Word for word, set down every line of the entries below from the line with "Job: for the evaluation benchmark, tag the red stick" to the line with "Job: for the evaluation benchmark, tag the cardboard", including both, and no other line.

▬▬▬▬▬▬

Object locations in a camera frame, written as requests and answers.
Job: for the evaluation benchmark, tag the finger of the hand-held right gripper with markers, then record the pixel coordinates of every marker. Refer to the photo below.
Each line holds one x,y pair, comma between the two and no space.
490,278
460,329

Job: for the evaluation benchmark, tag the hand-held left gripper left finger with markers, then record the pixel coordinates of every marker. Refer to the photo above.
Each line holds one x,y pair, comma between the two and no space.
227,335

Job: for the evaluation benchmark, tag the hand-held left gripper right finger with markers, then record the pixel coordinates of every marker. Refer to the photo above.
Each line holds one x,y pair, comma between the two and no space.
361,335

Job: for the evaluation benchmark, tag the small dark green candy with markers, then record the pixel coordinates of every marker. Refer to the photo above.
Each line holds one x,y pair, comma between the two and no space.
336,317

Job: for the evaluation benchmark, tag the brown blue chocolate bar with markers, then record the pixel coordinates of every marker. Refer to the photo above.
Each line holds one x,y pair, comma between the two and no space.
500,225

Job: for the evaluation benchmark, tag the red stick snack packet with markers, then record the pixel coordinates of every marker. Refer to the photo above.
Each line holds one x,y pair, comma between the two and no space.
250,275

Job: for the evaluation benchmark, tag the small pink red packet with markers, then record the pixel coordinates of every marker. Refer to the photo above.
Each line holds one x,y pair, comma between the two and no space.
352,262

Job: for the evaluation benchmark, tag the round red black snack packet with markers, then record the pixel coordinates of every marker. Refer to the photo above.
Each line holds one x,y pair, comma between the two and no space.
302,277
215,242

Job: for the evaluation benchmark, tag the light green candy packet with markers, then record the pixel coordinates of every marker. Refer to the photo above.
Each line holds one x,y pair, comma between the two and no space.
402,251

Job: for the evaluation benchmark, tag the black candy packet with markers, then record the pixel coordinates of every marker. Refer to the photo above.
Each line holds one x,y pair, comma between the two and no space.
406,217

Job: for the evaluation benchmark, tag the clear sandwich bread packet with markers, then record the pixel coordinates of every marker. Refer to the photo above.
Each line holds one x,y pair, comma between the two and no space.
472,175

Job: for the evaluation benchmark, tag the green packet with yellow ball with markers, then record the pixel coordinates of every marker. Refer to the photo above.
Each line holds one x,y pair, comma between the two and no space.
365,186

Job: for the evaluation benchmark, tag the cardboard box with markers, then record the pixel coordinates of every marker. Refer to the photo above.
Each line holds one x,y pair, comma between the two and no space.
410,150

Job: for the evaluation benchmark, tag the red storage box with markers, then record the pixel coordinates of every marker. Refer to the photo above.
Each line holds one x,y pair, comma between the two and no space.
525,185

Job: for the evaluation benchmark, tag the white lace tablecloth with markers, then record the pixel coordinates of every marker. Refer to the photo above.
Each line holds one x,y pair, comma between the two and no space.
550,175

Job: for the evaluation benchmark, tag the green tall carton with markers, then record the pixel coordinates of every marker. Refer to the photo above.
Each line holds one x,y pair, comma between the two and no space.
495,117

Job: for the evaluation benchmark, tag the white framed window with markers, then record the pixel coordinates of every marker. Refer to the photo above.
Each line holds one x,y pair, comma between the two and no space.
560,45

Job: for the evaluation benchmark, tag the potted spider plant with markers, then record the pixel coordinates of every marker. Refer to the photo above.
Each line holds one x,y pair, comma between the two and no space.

▬▬▬▬▬▬

→ ANSWER FOR THIS EXERCISE
Job: for the evaluation benchmark, tag the red stick snack packet with markers, then record the pixel coordinates of every marker. Refer to the photo above.
Each line holds one x,y pair, comma between the two and no space.
250,275

Job: for the evaluation benchmark, tag the small pink red packet with markers, then record the pixel coordinates of every marker. Refer to the photo above.
Each line holds one x,y pair, comma between the two and no space.
352,262

Job: for the evaluation benchmark, tag the round red black snack packet with markers, then record the pixel coordinates of every marker. Refer to the photo above.
Each line holds one x,y pair, comma between the two and no space.
302,277
215,242

Job: for the evaluation benchmark, tag the light green candy packet with markers, then record the pixel coordinates of every marker. Refer to the photo above.
Each line holds one x,y pair, comma between the two and no space.
402,251

Job: for the evaluation benchmark, tag the black candy packet with markers, then record the pixel coordinates of every marker. Refer to the photo above.
Each line holds one x,y pair, comma between the two and no space.
406,217

Job: for the evaluation benchmark, tag the clear sandwich bread packet with markers, then record the pixel coordinates of every marker. Refer to the photo above.
Each line holds one x,y pair, comma between the two and no space.
472,175

Job: for the evaluation benchmark, tag the green packet with yellow ball with markers, then record the pixel coordinates of every marker. Refer to the photo above.
Each line holds one x,y pair, comma between the two and no space.
365,186

Job: for the evaluation benchmark, tag the cardboard box with markers, then record the pixel coordinates of every marker. Refer to the photo above.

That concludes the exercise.